Repeat, please, only the lines from the top of the data down to the line with "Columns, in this"; include both of those lines.

BEGIN

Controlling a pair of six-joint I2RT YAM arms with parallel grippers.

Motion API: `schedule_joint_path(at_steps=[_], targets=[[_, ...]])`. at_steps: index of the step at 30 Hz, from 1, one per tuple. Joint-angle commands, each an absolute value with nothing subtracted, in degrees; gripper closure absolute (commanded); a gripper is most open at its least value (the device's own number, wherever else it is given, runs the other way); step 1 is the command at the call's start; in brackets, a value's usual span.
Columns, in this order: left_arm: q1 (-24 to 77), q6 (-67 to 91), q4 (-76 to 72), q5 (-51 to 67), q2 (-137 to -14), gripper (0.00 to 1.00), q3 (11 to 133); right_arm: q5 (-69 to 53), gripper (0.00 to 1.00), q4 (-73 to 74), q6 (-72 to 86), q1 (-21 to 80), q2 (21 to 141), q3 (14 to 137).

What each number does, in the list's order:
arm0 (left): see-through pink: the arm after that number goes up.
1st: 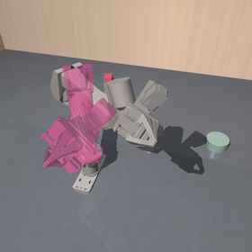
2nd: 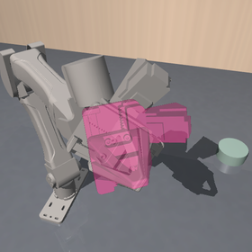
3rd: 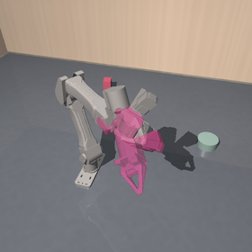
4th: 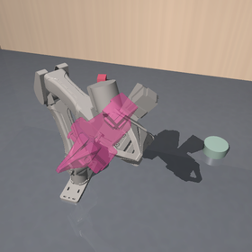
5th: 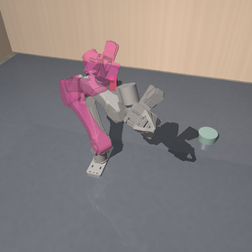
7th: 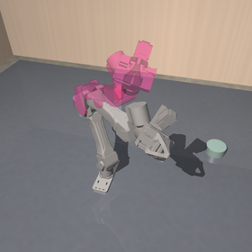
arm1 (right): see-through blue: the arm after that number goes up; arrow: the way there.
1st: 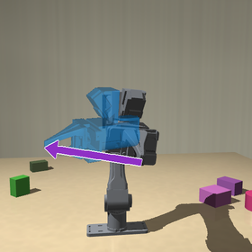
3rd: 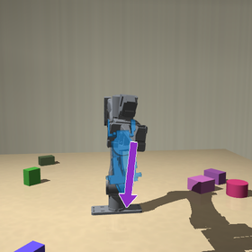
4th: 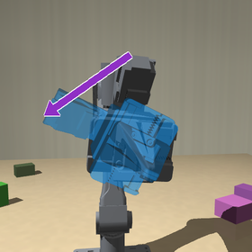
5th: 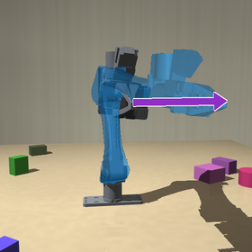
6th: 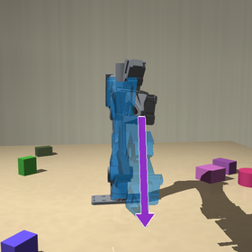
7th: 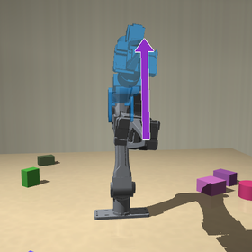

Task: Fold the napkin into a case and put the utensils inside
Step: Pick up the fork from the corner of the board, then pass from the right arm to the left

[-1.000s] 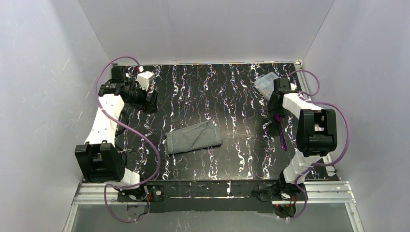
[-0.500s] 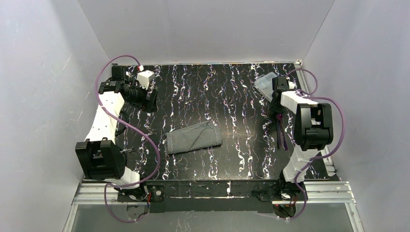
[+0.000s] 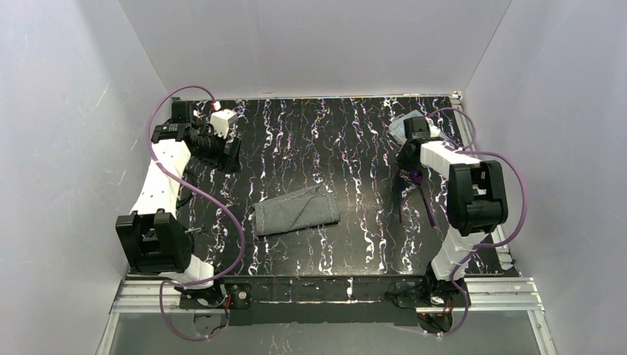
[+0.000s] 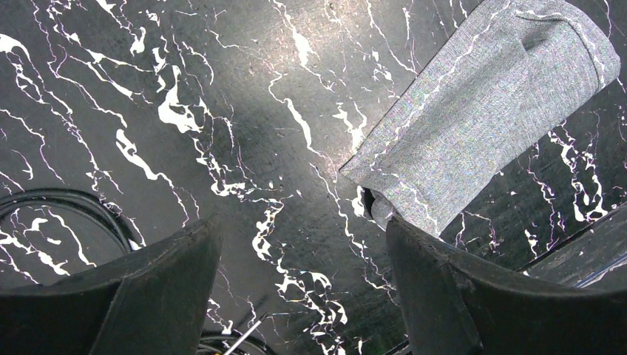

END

• _ANSWER TO THIS TASK_
Controlling a pair of six-joint I2RT YAM arms with parallel grippers.

Motion API: `schedule_joint_path(at_steps=[_], targets=[[_, ...]])`. at_steps: index of the step at 30 Hz, from 1, one per tuple. Joint-angle commands, each an absolute value with nothing subtracted, in degrees; gripper closure absolute (commanded); a gripper is most open at its least value (the device's own number, wherever else it is given, runs the other way); step 1 is the command at the call's start; in brackets, a value's usual span.
Columns, in this order: left_arm: q1 (-24 to 77), q6 (-67 to 91), q4 (-76 to 72), q5 (-51 to 67), q2 (-137 to -14), gripper (0.00 to 1.00), q3 (11 to 133); right_arm: q5 (-69 to 53), gripper (0.00 to 1.00), q4 (-73 to 74), q6 (-72 to 86), q1 (-21 to 80), q2 (21 to 141), q3 (14 to 137).

Nothing remains to be done for this exercise.